先日,50才くらいの女性が,私に相談したい事がありますと言って来られました。内容は悩みがないのが悩みです。何とかなりませんか?と言われ,私はそれは大変難しい相談ですね。ではしばらく雑談でもしましょうかと20分くらいの間,他愛もない話をしていました。しばらくするとその女性は,主人が若い女性と家を出ました。25才になる息子さんが国家資格を何回も受けても合格しないとの事を言われました。
どうして心配にならないのですか?家庭は面白くないのでは?と聞きますと主人は馬鹿だから仕方ないし,息子は主人に似て何事もしっかり出来ないのだから私は一人で生きていくしかないとの事でした。話をしていても自分の言い分だけ言って私の話は聞かない人でした。以前は共働きをしていてお金はあるので食べていけると話しました。
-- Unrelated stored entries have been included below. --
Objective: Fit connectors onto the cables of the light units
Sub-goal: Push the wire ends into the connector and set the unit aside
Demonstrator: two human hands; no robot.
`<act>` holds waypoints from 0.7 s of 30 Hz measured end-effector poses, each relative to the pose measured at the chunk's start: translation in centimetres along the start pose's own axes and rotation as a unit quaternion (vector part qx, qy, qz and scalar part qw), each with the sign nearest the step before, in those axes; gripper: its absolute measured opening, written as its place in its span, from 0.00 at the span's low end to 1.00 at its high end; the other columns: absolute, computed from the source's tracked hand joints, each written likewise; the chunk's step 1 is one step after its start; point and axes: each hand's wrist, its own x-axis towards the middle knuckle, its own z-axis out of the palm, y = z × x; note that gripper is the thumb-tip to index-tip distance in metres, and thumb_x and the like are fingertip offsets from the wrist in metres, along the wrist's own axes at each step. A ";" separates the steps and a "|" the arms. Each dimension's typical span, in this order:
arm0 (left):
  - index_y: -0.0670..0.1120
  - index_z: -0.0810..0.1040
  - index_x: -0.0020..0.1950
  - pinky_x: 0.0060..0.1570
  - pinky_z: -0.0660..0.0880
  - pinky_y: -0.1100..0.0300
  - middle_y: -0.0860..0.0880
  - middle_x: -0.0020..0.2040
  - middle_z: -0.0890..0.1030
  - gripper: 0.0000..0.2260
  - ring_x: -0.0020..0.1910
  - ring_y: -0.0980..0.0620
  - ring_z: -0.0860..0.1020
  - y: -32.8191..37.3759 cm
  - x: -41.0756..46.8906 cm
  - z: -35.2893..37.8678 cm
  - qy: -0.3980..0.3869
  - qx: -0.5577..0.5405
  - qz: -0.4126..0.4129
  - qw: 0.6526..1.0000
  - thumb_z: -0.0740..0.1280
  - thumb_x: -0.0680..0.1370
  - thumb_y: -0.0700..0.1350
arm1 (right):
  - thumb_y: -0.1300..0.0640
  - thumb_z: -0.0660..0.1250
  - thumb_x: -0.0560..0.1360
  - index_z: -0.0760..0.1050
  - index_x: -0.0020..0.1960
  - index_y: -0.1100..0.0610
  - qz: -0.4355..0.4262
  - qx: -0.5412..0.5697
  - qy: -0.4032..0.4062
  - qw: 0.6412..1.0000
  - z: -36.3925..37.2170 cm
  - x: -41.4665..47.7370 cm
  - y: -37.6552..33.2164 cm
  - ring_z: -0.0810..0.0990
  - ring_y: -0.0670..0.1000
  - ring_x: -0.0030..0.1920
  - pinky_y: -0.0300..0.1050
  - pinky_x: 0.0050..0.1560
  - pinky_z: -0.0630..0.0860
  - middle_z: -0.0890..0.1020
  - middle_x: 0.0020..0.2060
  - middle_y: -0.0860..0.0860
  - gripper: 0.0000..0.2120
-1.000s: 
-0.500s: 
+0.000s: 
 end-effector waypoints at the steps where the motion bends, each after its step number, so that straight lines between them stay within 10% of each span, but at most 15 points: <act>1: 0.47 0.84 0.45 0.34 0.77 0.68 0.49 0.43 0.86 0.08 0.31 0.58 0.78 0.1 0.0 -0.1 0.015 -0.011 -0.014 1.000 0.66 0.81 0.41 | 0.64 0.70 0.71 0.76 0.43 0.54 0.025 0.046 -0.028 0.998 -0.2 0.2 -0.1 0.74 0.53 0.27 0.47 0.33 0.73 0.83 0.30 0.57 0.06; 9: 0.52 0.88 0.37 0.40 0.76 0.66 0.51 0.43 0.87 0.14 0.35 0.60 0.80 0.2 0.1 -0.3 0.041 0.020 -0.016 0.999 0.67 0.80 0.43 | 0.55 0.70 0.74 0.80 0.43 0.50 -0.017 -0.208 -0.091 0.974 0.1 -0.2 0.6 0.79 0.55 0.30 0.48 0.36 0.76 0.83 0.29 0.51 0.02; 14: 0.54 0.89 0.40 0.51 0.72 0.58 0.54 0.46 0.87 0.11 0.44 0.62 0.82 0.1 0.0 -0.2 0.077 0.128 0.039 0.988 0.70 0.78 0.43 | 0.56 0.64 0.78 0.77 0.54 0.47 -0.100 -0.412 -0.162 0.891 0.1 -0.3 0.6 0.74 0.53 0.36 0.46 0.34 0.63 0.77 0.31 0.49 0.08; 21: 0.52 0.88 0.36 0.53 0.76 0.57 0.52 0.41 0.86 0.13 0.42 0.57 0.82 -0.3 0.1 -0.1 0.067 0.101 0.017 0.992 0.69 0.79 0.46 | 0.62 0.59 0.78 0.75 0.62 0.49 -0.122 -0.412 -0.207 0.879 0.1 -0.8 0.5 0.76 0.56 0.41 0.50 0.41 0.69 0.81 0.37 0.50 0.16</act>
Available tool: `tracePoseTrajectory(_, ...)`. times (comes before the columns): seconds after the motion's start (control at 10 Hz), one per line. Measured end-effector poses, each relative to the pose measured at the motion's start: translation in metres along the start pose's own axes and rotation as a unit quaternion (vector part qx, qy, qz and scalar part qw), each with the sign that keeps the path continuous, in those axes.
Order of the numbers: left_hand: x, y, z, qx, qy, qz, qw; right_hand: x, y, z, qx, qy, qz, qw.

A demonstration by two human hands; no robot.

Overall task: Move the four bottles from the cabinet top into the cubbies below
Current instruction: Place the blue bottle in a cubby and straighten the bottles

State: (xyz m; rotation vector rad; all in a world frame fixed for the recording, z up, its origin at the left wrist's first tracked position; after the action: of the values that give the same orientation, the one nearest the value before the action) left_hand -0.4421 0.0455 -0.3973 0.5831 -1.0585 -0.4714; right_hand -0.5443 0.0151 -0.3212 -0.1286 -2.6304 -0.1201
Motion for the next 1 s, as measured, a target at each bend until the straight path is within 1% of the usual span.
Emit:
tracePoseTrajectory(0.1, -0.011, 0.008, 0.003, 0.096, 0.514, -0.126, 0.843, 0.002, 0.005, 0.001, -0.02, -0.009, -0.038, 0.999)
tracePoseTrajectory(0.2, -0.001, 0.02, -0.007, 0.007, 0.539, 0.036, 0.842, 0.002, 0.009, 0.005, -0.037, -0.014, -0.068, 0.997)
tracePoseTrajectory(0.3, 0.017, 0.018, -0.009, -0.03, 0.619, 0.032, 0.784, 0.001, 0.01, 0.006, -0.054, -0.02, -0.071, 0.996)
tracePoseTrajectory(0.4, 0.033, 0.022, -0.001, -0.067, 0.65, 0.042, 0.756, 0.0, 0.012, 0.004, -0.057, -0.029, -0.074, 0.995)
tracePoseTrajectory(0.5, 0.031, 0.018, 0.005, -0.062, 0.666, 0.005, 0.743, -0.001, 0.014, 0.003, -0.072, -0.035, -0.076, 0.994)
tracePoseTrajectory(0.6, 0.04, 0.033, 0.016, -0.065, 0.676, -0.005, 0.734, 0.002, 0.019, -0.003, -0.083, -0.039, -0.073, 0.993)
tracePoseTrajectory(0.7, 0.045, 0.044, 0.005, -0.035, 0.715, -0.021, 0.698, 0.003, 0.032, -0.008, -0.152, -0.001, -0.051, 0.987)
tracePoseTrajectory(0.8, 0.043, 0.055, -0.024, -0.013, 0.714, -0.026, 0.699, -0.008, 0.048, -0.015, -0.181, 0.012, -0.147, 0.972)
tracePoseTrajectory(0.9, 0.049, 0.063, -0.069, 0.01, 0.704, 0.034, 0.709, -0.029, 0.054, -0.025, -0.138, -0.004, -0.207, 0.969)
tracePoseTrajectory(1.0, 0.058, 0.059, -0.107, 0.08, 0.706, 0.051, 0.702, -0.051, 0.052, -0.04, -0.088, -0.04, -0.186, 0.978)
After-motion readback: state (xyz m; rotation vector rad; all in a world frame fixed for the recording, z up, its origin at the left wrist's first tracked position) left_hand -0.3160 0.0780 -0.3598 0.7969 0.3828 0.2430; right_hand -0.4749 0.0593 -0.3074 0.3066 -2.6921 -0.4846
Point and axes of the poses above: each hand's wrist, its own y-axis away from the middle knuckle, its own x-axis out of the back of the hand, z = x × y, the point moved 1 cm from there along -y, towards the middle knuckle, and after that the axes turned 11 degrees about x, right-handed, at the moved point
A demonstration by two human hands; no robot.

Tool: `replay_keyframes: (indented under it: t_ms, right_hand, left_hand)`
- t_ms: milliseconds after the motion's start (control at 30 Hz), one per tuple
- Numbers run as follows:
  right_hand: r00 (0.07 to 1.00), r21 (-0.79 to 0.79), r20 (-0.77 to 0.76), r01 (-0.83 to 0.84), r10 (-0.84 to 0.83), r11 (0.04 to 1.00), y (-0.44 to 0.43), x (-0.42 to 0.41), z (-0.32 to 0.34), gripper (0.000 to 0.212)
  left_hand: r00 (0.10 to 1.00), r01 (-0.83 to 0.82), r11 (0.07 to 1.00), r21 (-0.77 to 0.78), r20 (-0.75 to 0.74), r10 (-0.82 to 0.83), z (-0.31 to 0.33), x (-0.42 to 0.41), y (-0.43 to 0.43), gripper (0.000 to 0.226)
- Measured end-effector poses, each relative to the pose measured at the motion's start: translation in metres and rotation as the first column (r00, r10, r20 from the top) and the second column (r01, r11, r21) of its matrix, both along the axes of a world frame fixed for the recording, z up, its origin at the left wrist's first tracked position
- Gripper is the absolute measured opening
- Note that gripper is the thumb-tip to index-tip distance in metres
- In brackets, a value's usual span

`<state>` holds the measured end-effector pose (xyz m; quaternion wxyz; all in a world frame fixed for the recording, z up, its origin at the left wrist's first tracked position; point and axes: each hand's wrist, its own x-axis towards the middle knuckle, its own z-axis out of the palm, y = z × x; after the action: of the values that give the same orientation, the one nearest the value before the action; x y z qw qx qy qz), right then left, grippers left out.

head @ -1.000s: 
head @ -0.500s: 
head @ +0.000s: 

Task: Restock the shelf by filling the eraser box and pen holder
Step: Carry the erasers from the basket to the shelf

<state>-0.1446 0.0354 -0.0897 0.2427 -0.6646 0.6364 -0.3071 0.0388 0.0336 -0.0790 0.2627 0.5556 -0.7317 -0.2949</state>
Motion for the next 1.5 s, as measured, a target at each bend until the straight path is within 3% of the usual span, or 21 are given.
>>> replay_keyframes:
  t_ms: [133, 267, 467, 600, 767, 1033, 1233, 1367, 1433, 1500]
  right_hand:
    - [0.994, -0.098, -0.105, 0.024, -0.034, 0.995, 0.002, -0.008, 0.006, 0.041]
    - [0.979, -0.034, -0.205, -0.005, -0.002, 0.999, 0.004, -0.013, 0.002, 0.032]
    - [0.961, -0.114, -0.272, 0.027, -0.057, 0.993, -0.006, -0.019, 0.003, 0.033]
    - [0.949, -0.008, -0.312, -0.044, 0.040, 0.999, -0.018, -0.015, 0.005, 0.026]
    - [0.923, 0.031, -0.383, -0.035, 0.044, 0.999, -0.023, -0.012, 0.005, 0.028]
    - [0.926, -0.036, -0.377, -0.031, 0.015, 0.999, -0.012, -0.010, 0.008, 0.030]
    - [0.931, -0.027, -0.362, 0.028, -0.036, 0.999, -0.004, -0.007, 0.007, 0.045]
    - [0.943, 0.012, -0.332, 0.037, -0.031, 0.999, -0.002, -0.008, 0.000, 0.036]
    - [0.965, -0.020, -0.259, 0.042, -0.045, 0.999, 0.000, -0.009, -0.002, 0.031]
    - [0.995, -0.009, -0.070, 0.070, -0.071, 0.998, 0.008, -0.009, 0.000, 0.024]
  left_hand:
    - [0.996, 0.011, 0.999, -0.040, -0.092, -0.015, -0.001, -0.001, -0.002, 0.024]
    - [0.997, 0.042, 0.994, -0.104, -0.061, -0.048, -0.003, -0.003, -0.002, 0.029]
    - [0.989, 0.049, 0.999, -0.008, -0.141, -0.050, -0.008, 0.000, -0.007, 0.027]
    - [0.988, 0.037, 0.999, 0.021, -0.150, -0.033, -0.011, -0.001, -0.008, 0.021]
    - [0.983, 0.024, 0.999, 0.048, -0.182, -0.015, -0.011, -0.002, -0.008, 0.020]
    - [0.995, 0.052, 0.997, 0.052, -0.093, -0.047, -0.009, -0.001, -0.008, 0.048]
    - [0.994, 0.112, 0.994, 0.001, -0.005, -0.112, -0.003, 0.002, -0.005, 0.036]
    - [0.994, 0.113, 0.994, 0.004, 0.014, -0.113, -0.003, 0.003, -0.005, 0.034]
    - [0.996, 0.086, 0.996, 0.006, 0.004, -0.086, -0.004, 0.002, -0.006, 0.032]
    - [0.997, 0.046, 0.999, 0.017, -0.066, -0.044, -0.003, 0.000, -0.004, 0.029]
1時間近く話をしているとやっと言葉のキャッチボールが出来るようになり,結婚してから主人のお母さんで苦労した事,娘さんが子供の頃病気で亡くなった事,そして自分の心の中を人に話すのが苦手な事,自分の将来がとても不安な事,色々と話し出して泣いたり,笑ったりで1時間少々語られました。
私は良かったと思いました。ここ数年,ご主人や息子さんとの対話がなかった。そして自分ひとりで問題を抱えて頭を悩ませていた事。その女性は自分で答えを出しました。
私がアドバイスしたのは,家の中で一人でいるよりもアルバイトでもよいから人と交わるように。そして人の話はちゃんと聞くようにと言いました。最近は携帯電話が普及した事によって,人との対話が少なくなっている事がこのような現実になっているのではと考えます。
私は修行に行った時,電車やバスに乗りますが,皆さん携帯をいじっています。気が付いたら私と向かい側に座っておられる年配の女性の方二人が携帯を出していないだけで,サラリーマン風の方や若い方々はほとんど携帯電話に遊んでもらっているようです。若い人と話をしても「ヤバイ」とか「マジ?」とか「何で?」という類の言葉が出てきます。
話は戻りますが,お伺いに来られた女性は家に帰って来るとテレビを見て,ビールを飲んで一日を過ごすと話されました。やっぱり私は自分の事しか見ていなかったんですね。これからは友だちをいっぱい作るようにしますと言って帰って行かれました。無表情で来られたお客様が,笑顔で帰られた事は良かったです。
携帯電話で遊んでもらっている事に気付いてください。楽しく生きるように努力しましょう。生きていれば突然何かが起きる事は多々あります。何かが起きた時,本来の自分を取り戻して自分で解決出来るように。決して現実から逃げないように頑張りましょう。
日頃から人とのコミュニケーションを取るようにしてもめ事のない日々を送ってください。
私は守りに入らないで前向きに楽しく生きています。